Source records

= Beginning of Section =

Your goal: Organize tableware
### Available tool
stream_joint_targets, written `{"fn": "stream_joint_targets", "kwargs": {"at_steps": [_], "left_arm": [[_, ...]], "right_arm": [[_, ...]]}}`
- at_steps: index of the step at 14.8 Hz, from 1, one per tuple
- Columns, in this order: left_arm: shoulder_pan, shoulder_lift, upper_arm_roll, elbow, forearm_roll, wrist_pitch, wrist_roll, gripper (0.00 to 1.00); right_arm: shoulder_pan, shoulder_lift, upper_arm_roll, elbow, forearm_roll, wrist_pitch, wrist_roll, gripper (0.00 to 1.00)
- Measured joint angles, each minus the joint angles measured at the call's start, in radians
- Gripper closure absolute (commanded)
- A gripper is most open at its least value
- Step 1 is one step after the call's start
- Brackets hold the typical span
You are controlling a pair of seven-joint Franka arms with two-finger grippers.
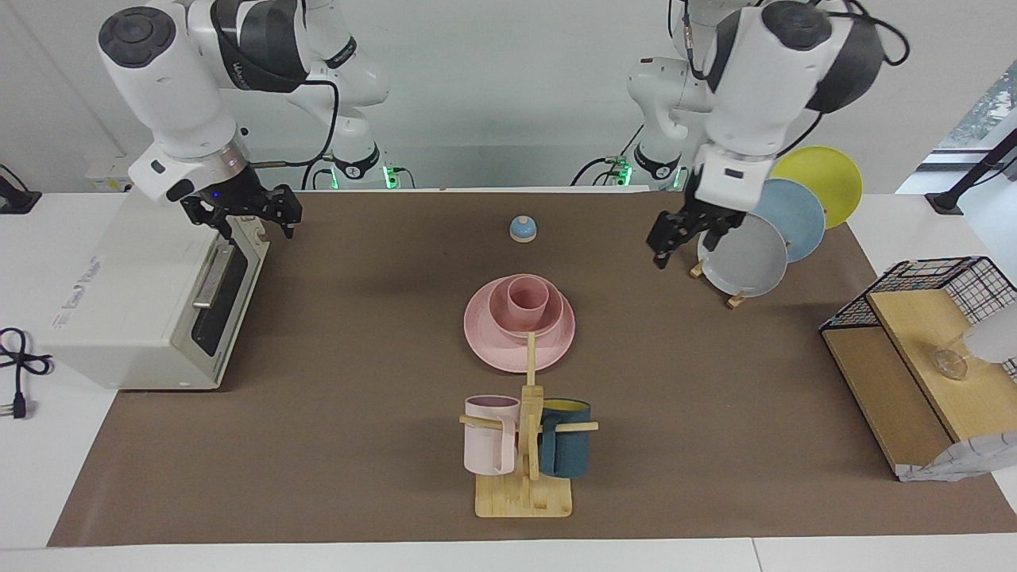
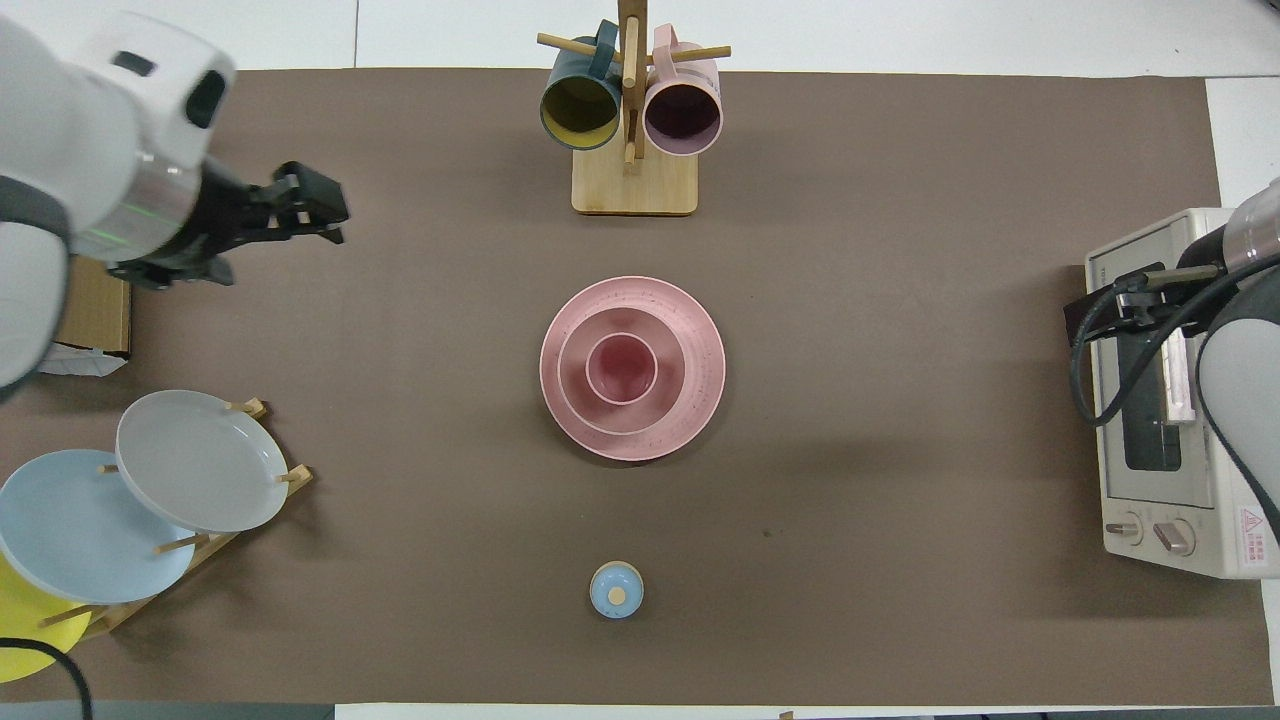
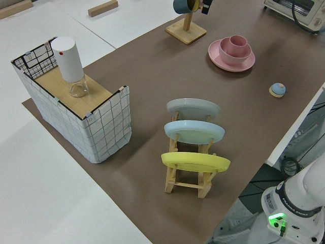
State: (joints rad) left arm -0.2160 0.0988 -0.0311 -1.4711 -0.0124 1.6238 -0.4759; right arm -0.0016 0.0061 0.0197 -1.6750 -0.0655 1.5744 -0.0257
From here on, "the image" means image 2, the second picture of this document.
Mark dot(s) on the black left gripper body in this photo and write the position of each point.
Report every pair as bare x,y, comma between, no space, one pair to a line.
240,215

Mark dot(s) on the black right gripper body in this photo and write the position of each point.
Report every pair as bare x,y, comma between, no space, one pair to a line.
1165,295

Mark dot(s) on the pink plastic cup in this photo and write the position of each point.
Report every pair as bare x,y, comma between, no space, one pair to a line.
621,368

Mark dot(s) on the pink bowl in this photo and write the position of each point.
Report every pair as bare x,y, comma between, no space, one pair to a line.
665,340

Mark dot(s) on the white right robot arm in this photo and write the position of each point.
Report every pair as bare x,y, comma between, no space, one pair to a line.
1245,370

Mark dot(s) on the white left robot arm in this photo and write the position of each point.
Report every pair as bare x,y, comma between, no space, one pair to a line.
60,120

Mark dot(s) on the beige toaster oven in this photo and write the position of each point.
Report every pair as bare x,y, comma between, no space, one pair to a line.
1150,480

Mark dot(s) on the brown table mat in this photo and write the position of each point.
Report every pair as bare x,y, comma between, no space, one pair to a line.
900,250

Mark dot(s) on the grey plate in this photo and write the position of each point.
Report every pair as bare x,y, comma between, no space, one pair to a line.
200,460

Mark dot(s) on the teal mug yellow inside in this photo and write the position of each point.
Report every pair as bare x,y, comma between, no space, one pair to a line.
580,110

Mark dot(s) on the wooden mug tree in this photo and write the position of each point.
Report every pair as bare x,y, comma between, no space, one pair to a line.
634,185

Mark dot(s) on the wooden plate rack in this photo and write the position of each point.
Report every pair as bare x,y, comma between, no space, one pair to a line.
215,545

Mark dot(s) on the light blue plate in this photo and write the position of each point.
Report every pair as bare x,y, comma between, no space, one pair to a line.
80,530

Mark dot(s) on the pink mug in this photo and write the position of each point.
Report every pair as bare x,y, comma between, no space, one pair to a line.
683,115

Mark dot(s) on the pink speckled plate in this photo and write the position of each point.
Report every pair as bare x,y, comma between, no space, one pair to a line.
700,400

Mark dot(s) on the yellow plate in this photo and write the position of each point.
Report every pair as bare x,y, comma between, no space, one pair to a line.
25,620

= End of Section =
= Beginning of Section =

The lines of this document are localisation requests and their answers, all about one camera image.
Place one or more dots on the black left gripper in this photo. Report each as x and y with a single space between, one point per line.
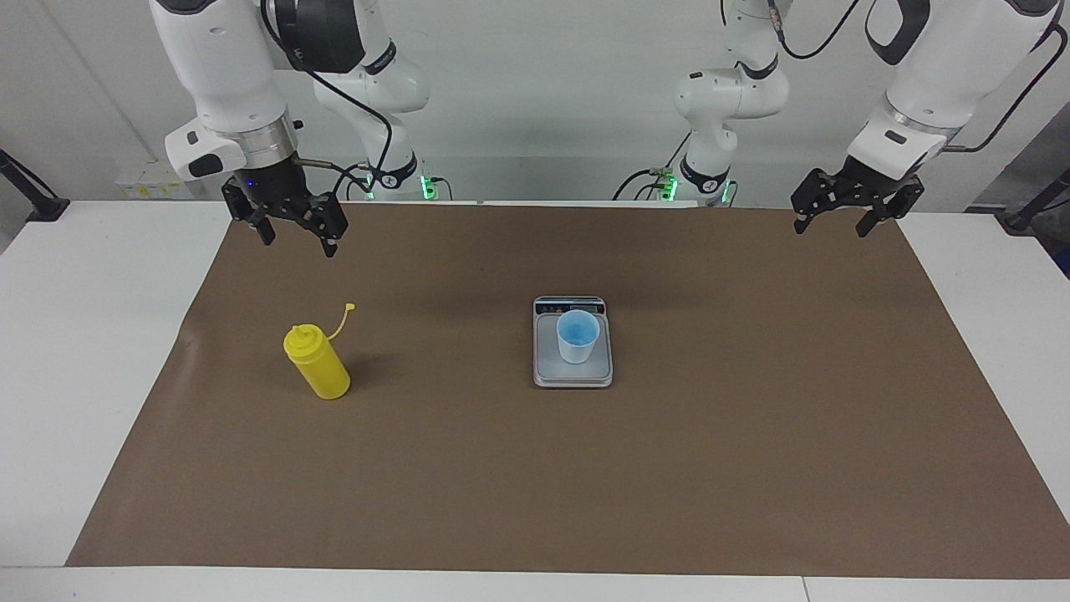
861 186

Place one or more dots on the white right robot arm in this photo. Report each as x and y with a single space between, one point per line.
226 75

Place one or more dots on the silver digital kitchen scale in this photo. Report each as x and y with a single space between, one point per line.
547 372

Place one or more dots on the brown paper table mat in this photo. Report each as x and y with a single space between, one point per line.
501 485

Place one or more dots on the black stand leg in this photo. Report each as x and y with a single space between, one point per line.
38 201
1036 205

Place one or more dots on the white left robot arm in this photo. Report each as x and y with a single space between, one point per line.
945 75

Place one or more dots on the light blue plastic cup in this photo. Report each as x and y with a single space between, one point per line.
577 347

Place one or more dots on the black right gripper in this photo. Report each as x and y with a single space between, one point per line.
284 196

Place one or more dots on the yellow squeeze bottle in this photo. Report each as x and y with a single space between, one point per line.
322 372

= End of Section =
= Beginning of Section =

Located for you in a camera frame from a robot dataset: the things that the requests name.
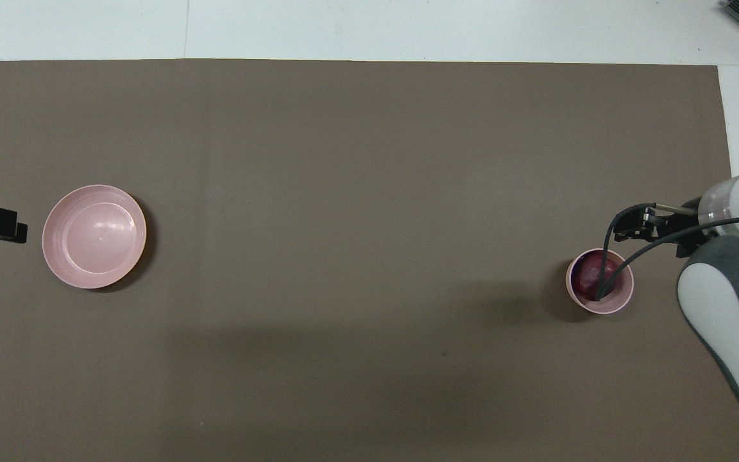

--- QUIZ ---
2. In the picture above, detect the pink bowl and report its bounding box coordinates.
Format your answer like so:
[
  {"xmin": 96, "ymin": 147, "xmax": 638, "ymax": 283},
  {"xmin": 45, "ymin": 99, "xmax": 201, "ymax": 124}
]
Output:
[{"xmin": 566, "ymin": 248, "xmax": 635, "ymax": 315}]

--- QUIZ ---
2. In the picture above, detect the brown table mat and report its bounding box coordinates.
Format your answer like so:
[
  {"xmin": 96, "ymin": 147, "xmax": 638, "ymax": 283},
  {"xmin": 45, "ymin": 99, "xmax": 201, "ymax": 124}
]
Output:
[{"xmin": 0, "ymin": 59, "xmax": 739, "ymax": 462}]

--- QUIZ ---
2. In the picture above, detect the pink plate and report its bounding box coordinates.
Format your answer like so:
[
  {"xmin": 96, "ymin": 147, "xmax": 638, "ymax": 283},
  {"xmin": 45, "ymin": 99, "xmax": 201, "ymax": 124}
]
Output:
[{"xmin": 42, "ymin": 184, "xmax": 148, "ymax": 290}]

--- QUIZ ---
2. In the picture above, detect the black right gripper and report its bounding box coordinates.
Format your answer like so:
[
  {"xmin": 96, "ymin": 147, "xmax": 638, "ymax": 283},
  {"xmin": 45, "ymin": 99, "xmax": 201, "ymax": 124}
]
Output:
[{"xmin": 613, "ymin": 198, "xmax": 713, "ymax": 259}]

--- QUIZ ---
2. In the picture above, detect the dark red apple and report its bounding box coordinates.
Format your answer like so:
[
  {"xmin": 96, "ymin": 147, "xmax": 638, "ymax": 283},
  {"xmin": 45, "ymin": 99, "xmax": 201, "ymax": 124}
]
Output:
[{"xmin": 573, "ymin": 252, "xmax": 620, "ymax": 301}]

= End of Section =

With the pictures omitted, restate word for word the lines above from the line that has "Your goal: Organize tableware" up to and including the line that has "State: (joints rad)", and no other lines.

Exercise answer
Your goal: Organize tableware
### Available tool
stream_joint_targets, written `{"fn": "stream_joint_targets", "kwargs": {"at_steps": [_], "left_arm": [[_, ...]], "right_arm": [[_, ...]]}}`
- at_steps: index of the step at 14.8 Hz, from 1, one per tuple
- Columns, in this order: left_arm: shoulder_pan, shoulder_lift, upper_arm_roll, elbow, forearm_roll, wrist_pitch, wrist_roll, gripper (0.00 to 1.00); right_arm: shoulder_pan, shoulder_lift, upper_arm_roll, elbow, forearm_roll, wrist_pitch, wrist_roll, gripper (0.00 to 1.00)
- Measured joint angles, each minus the joint angles measured at the call's start, in radians
- Gripper closure absolute (commanded)
- A gripper is most open at its least value
- Step 1 is one step after the call's start
- Brackets hold the typical span
You are controlling a pair of seven-joint Franka arms with two-finger grippers.
State: (joints rad) left arm -0.2160 0.0988 -0.0311 -1.4711 -0.0124 1.6238 -0.4759; right arm -0.0016 0.0061 0.0197 -1.6750 -0.0655 1.5744 -0.0257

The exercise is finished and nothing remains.